Researchers at Penn will continue to drill down even further into the TMEM106B gene to better understand the downstream cell biology, Chen-Plotkin said. The team also plans to further investigate other variants associated with neurodegenerative diseases. Too few functional studies, she said, have been initiated, not only in neurology, but also in all disease types.
"This type of approach can be applied to the other 199 or so neurodegenerative disease risk loci," she said. "Given that so much investment has already been made to identify them, we want to derive the maximum biological meaning from them, because we may hit a pathway that is very meaningful and really targetable."
Co-authors on the study include Michael D. Gallagher, Marijan Posavi, Peng Huang, Travis L. Unger, Yosef Berlyand, Analise L. Gruenewald, Alessandra Chesi, Elisabetta Manduchi, Andrew D. Wells, Struan F.A. Grant, Gerd A. Blobel, and Christopher D. Brown.
The study was funded by in part by the National Institutes of Health (R01 NS082265, U01 HL129998, R01 MH101822, and F31 NS090892) and the Burroughs Wellcome Fund.
Penn Medicine is one of the world's leading academic medical centers, dedicated to the related missions of medical education, biomedical research, and excellence in patient care.

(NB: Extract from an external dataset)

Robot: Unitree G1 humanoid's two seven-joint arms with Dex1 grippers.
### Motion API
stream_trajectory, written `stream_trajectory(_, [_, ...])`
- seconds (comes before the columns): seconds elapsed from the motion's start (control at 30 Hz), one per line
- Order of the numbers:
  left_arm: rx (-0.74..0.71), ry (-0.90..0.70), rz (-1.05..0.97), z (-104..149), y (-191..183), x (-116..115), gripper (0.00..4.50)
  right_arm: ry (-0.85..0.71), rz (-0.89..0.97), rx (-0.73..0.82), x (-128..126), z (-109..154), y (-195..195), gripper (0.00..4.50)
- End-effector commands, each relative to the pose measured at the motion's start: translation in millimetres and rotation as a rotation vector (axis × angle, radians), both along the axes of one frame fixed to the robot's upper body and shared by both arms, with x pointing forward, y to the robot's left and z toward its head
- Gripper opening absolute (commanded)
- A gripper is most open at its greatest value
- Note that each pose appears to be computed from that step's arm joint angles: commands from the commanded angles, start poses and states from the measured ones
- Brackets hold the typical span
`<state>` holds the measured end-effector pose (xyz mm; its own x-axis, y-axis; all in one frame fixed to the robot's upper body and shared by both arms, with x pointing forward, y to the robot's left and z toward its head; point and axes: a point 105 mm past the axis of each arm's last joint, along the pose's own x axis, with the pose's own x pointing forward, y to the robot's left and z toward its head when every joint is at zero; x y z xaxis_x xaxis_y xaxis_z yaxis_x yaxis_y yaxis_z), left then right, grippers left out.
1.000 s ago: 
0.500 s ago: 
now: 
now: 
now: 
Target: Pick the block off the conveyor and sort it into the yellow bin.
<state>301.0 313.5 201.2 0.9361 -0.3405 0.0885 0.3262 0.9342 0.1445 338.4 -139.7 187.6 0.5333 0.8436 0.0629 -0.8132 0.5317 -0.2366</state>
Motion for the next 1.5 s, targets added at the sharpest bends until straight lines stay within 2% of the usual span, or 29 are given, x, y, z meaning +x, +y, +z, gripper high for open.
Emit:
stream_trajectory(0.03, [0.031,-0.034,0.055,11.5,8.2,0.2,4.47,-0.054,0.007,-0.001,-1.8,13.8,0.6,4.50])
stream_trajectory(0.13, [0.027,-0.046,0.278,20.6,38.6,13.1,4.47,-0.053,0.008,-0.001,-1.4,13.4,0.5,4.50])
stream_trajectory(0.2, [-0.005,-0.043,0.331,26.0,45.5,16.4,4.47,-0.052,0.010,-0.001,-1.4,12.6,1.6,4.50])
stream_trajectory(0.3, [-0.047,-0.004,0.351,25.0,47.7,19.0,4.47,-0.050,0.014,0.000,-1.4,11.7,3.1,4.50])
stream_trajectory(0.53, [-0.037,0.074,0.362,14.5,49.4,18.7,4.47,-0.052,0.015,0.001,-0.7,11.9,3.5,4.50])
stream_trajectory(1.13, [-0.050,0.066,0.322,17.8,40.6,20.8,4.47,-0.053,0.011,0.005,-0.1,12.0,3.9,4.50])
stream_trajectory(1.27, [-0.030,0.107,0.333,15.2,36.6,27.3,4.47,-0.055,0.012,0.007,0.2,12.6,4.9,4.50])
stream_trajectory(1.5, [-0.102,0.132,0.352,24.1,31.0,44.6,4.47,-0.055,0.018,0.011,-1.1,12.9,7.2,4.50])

Penn Medicine consists of the Raymond and Ruth Perelman School of Medicine at the University of Pennsylvania (founded in 1765 as the nation's first medical school) and the University of Pennsylvania Health System, which together form a $6.7 billion enterprise.
The Perelman School of Medicine has been ranked among the top five medical schools in the United States for the past 20 years, according to U.S. News & World Report's survey of research-oriented medical schools. The School is consistently among the nation's top recipients of funding from the National Institutes of Health, with $392 million awarded in the 2016 fiscal year.
The University of Pennsylvania Health System's patient care facilities include: The Hospital of the University of Pennsylvania and Penn Presbyterian Medical Center -- which are recognized as one of the nation's top "Honor Roll" hospitals by U.S. News & World Report -- Chester County Hospital; Lancaster General Health; Penn Wissahickon Hospice; and Pennsylvania Hospital -- the nation's first hospital, founded in 1751. Additional affiliated inpatient care facilities and services throughout the Philadelphia region include Good Shepherd Penn Partners, a partnership between Good Shepherd Rehabilitation Network and Penn Medicine.
Penn Medicine is committed to improving lives and health through a variety of community-based programs and activities. In fiscal year 2016, Penn Medicine provided $393 million to benefit our community.